== EXERCISE DIRECTIONS ==
Each line of the material below with the word "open" is to be reported.

== INPUT DATA ==
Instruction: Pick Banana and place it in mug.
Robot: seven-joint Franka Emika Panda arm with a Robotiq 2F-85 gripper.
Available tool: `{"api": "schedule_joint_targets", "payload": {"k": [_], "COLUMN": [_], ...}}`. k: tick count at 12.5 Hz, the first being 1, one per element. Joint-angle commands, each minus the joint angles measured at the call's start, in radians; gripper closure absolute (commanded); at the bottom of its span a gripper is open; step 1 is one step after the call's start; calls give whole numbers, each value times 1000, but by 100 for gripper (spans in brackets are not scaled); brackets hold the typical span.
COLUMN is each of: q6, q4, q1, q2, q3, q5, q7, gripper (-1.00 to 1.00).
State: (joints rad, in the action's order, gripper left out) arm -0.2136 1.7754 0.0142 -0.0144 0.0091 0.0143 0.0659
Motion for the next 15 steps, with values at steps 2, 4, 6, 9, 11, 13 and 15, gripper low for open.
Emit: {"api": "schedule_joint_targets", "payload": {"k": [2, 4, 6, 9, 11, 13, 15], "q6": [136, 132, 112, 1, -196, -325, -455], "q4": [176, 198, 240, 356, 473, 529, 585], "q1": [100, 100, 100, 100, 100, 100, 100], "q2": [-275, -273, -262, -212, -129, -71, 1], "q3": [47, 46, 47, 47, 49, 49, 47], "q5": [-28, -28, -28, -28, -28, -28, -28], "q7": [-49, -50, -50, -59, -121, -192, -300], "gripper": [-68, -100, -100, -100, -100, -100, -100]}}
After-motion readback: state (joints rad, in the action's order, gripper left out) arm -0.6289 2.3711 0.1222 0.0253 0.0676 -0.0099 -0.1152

== RESPONSE BELOW ==
Available tool: `{"api": "schedule_joint_targets", "payload": {"k": [_], "COLUMN": [_], ...}}`. k: tick count at 12.5 Hz, the first being 1, one per element. Joint-angle commands, each minus the joint angles measured at the call's start, in radians; gripper closure absolute (commanded); at the bottom of its span a gripper is open; step 1 is one step after the call's start; calls give whole numbers, each value times 1000, but by 100 for gripper (spans in brackets are not scaled); brackets hold the typical span.
Motion for the next 15 steps, with values at steps 2, 4, 6, 9, 11, 13 and 15, gripper low for open.

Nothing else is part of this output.